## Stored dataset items
Segment Open

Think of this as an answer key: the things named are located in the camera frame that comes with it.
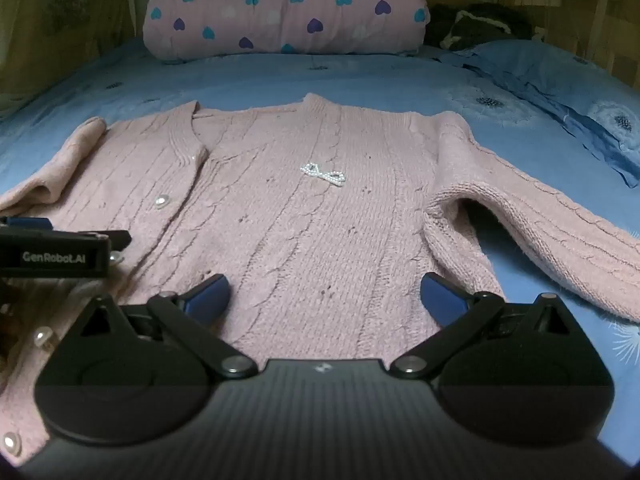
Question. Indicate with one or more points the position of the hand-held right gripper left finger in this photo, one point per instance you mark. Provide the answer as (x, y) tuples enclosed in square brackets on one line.
[(210, 294)]

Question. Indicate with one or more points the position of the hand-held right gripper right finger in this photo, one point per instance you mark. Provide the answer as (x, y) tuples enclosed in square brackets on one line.
[(437, 291)]

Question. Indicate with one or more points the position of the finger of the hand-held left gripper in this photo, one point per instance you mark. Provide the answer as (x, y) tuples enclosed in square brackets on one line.
[(25, 223), (110, 239)]

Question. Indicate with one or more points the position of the pink knit cardigan sweater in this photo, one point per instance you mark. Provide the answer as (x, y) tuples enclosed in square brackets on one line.
[(320, 220)]

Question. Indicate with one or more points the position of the blue floral bedsheet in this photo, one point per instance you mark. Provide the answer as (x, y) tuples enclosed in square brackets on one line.
[(150, 80)]

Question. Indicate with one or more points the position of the sheer mosquito net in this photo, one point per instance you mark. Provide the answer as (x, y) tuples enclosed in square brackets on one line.
[(55, 40)]

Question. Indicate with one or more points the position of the dark clothing pile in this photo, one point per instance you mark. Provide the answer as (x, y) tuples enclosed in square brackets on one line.
[(480, 25)]

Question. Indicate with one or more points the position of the pink heart-patterned pillow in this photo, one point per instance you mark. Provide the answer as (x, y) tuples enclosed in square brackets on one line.
[(285, 5)]

Segment Closed

## Description of the task
What you write should match the entries exactly, except that the pictures are dropped.

## Task result
Think of this as an answer key: the things named are located in the camera frame that comes with it.
Question. Indicate with one or more points the position of the hand-held right gripper left finger in this photo, one point per instance you mark. Provide the answer as (x, y) tuples enclosed in square brackets on one line.
[(210, 294)]

Question. Indicate with one or more points the position of the hand-held right gripper right finger in this photo, one point per instance you mark. Provide the answer as (x, y) tuples enclosed in square brackets on one line.
[(437, 291)]

Question. Indicate with one or more points the position of the finger of the hand-held left gripper in this photo, one point per instance you mark. Provide the answer as (x, y) tuples enclosed in square brackets on one line.
[(25, 223), (110, 239)]

Question. Indicate with one or more points the position of the pink knit cardigan sweater in this photo, one point per instance you mark. Provide the answer as (x, y) tuples enclosed in square brackets on one line.
[(320, 220)]

Question. Indicate with one or more points the position of the blue floral bedsheet in this photo, one point per instance you mark. Provide the answer as (x, y) tuples enclosed in square brackets on one line.
[(150, 80)]

Question. Indicate with one or more points the position of the sheer mosquito net in this photo, one point per instance you mark. Provide the answer as (x, y) tuples enclosed in square brackets on one line.
[(55, 40)]

Question. Indicate with one or more points the position of the dark clothing pile in this photo, one point per instance you mark. Provide the answer as (x, y) tuples enclosed in square brackets on one line.
[(480, 25)]

Question. Indicate with one or more points the position of the pink heart-patterned pillow in this photo, one point per instance you mark. Provide the answer as (x, y) tuples enclosed in square brackets on one line.
[(285, 5)]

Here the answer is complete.